Talk to your manager about changing teams. Find an ORM and get to work. Stop what you’re doing and do the thing that’s going to make it effortless. Leave the square-peg/round-hole problems to the NASA nerds.

5. Use the Best Tool for the Job (Unless Its Java)

I’m probably going to get a lot of hate for saying this, but I don’t see a reason to be using Java in today’s industry.

Java does have some differentiators against its competition, I won’t deny that, but those differentiators don’t really apply to today’s engineering environments. Here are some pros for using Java:
  • It can run anywhere.
  • Automatic memory management (with its garbage collector).
  • Extensive community and frameworks/libraries/plugins for the JVM stack.
Let’s talk reality for a minute: how many software shops that use Java do you see writing a single codebase with the intent of running it on multiple architectures, operating systems, etc.? Not the majority, at least.

And today, Java isn’t nearly as unique in the memory management space, either. Both Go and Rust have some sort of garbage collection, Python uses reference counting, and many other languages do as well.

And Java is by far not the only language with large active communities around it. Rust and Python have incredibly active and helpful communities, with Go’s community ramping every day.

But the other trade-offs you make with Java, at least in my opinion, aren’t worth it. Because Java relies on the JVM, there is an automatic size cost incurred with every Java application.

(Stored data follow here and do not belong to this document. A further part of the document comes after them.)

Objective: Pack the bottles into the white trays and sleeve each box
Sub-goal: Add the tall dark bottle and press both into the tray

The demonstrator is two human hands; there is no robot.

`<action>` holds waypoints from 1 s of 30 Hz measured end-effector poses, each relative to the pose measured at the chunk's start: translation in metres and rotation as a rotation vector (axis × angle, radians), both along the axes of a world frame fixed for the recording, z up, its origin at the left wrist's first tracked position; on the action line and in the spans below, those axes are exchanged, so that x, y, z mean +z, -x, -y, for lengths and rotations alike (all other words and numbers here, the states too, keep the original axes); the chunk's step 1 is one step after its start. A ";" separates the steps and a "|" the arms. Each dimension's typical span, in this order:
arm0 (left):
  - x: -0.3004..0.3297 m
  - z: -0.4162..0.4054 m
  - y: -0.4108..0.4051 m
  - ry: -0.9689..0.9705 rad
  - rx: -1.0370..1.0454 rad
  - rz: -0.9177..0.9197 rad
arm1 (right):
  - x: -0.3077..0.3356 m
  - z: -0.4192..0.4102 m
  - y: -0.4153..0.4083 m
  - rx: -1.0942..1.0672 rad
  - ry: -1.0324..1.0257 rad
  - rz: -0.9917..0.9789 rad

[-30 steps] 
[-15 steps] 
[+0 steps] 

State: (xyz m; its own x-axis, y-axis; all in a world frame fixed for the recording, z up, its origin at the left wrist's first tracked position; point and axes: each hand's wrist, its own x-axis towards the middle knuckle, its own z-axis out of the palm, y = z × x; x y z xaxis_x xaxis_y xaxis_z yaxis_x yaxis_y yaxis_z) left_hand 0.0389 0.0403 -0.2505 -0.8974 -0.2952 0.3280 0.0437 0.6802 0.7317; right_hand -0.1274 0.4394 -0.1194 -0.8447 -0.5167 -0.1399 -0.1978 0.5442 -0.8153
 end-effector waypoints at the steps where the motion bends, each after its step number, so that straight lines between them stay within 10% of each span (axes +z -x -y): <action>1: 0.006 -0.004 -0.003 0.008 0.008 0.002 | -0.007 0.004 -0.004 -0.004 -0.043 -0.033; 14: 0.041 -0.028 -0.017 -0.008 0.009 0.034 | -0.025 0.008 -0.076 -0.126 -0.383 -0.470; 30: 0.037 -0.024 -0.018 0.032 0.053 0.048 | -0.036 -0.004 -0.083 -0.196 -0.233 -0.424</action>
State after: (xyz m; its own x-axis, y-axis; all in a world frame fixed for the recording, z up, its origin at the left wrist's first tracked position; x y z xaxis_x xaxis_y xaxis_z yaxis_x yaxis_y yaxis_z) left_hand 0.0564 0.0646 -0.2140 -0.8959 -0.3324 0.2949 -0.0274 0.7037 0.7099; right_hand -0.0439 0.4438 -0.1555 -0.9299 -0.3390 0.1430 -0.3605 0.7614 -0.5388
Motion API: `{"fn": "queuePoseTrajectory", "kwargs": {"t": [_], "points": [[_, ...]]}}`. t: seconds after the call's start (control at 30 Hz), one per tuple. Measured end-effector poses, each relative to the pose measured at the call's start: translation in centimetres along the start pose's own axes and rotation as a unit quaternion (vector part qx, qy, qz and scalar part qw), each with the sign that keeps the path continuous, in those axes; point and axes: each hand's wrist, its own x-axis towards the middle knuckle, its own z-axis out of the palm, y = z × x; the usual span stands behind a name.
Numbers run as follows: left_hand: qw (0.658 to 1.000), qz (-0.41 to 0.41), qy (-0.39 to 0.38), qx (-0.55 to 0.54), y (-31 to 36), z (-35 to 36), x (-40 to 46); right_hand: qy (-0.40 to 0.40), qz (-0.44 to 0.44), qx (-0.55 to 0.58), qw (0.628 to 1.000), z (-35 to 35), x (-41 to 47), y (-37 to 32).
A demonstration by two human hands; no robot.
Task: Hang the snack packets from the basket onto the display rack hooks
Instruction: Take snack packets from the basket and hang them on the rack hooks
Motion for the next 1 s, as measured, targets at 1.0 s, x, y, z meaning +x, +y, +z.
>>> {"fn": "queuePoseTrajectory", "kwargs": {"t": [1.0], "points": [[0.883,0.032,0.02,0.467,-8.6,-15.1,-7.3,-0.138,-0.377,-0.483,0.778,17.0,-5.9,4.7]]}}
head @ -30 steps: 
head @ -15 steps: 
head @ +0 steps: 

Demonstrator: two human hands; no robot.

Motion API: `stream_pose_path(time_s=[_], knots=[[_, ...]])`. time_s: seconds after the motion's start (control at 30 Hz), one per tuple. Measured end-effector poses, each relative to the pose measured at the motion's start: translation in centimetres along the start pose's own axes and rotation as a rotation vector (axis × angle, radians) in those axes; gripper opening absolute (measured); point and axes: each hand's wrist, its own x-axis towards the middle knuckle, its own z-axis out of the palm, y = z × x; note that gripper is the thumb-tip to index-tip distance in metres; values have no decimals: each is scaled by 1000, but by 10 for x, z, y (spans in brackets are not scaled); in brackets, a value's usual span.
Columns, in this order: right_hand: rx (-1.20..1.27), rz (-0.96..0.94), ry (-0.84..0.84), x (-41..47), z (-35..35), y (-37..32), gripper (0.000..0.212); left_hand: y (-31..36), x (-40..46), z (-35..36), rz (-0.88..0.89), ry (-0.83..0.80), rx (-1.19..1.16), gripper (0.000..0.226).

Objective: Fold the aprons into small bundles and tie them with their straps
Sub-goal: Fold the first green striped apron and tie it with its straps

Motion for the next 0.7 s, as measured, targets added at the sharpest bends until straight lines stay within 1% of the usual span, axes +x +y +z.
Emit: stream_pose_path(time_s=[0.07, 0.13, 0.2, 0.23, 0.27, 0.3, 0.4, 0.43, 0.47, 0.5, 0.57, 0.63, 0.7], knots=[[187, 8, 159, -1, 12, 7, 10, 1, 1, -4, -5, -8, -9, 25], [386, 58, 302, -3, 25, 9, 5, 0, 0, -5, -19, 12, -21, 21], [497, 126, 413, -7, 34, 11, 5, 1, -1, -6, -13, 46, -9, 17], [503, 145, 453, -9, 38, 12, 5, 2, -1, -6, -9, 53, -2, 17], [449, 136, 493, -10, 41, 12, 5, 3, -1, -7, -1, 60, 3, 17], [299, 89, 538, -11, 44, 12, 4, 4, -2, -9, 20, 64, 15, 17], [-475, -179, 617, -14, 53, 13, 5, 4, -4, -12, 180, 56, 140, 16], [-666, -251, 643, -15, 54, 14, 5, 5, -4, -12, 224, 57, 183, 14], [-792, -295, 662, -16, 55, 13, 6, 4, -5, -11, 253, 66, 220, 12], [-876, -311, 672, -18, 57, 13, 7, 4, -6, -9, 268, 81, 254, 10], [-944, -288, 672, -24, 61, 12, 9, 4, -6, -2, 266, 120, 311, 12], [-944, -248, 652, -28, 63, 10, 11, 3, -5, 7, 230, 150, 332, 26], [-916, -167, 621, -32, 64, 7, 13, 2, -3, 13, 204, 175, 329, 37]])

This might not be much of a consideration when talking about servers that have gigabytes of free space — a couple of hundred MB’s aren’t much — but in a highly containerized world a few hundred MB is astronomical. (Note that Python suffers from this downside as well.)

With compiled, statically-linked languages like Go and Rust (and others), you can have very small, very lean containers that often have a single binary in them, with sizes as small as 4 MB.

This is important especially for large organizations where network throughput is a premium, downloading a new container that’s 400 MB or 5 MB is an easy choice to make.

Also, because of the JVM and that Java is JIT-compiled, there is a performance cost to running Java code.

For low-latency, high-throughput applications, or scenarios where bin packing a server is extremely important, losing performance to the overhead of translating bytecode to system calls just isn’t worth it.

All of this is why it’s important to use the right tool for the job at hand.

You don’t want to use BASIC for landing someone on the moon, and you don’t want to use Java for high-performance computing — find the solution that matches the problem you’re trying to solve.